Referring to FIG. 1, the multiplication and accumulation operation device according to the embodiment includes a Magnetoresistive Random Access Memory Computing-In-Memory (MRAM-CIM) core 110, a High Precision Neural Core (130), and a bus ( It may include a BUS (150), a DRAM controller (170), and an SRAM (190).

As shown in FIG. 2, the MRAM-CIM core 110 may include MRAM Cell_0 (111) and Cell_1 (113), and a Neural Function Unit (NFC) 115/Special Function Unit (SFU) 117. .

Returning to Figure 1, the high-precision computation core 130 may support high-precision computation.

The bus 150 may provide a path for the MRAM-CIM core 110 and the high-precision neural core 130 to communicate with the DRAM controller 170 and the SRAM 190. Here, the SRAM 190 may be an on-chip memory structure.

The multiplication and accumulation operation unit may be connected to external memory through the DRAM controller 170 and SRAM 190.

As shown in FIG. 3, Cell_0 (111) and Cell_1 (113) can receive signals through the bus 150 and provide signals to the NFU (115)/SFU (117).

Below, the process of performing an operation using a multiplication and accumulation operation device will be described.

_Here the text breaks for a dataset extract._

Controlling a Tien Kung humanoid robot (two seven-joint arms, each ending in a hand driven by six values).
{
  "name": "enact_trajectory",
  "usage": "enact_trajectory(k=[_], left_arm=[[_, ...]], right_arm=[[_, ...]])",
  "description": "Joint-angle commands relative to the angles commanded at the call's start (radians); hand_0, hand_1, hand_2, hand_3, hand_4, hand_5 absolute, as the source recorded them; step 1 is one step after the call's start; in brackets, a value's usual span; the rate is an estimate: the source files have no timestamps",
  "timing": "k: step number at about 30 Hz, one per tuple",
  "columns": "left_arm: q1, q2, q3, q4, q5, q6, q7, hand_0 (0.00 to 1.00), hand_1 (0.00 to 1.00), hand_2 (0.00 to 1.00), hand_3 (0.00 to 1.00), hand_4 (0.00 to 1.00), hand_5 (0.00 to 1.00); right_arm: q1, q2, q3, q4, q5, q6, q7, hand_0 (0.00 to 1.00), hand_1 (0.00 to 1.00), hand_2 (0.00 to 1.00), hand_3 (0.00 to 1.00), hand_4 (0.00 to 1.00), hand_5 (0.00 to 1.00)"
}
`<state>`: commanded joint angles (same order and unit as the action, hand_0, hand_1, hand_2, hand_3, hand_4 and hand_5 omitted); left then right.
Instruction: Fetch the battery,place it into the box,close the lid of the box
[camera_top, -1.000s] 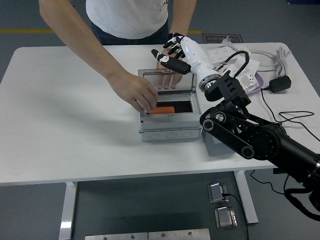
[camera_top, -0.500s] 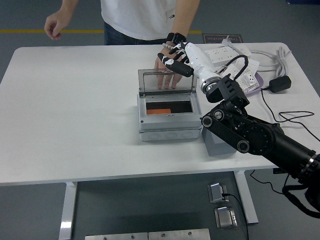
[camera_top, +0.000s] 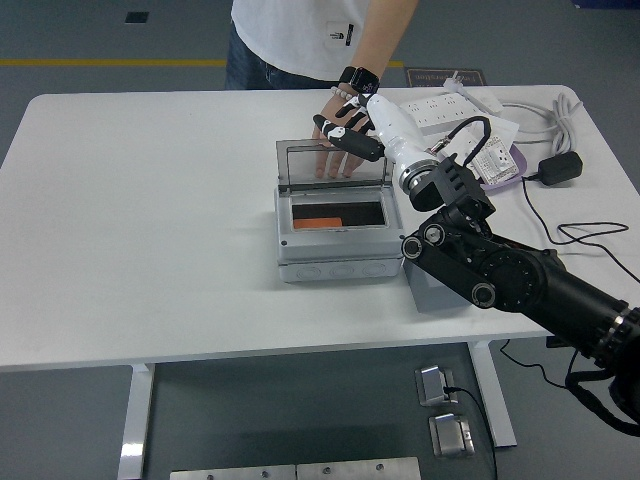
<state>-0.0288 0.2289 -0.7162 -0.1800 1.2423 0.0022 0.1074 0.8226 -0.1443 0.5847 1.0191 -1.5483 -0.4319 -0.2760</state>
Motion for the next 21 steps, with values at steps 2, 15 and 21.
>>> enact_trajectory(k=[2, 15, 21], left_arm=[[0.0, -0.001, 0.0, 0.0, -0.002, 0.001, 0.0, 0.391, 0.602, 0.53, 0.485, 0.002, 0.002], [0.006, 0.0, -0.009, 0.0, -0.005, 0.007, -0.002, 0.39, 0.602, 0.529, 0.485, 0.002, 0.002], [0.006, 0.001, -0.007, 0.0, -0.011, 0.009, -0.003, 0.391, 0.602, 0.529, 0.482, 0.002, 0.002]], right_arm=[[-0.004, -0.008, -0.014, 0.015, -0.002, 0.006, -0.009, 0.679, 0.534, 0.576, 0.629, 0.822, 0.841], [-0.035, -0.088, -0.025, 0.193, -0.115, 0.077, -0.122, 0.486, 0.498, 0.554, 0.597, 0.829, 0.848], [-0.038, -0.118, -0.023, 0.253, -0.142, 0.116, -0.166, 0.37, 0.441, 0.47, 0.466, 0.835, 0.858]])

Referring to FIG. 4, the multiplication and accumulation operation device according to an embodiment of the present invention includes an exponent adder 110, a first register 111, an exponent subtractor 112, a second register 113, and a mantissa multiplier 120. , a first mantissa register 121, a mantissa shifter 122, a mantissa adder 123, an accumulation register 124, an overflow counter 125, and a normalization unit 126.

The first exponent register (Register) 111 can store the result of the addition operation of the first exponent (Exp. A) and the second exponent (Exp. B).

The exponent subtractor 112 can perform a subtraction operation on the difference between the result of the addition operation and the exponent of the floating point value to be added.

The second exponent register (Register) 113 can store the result of the subtraction operation.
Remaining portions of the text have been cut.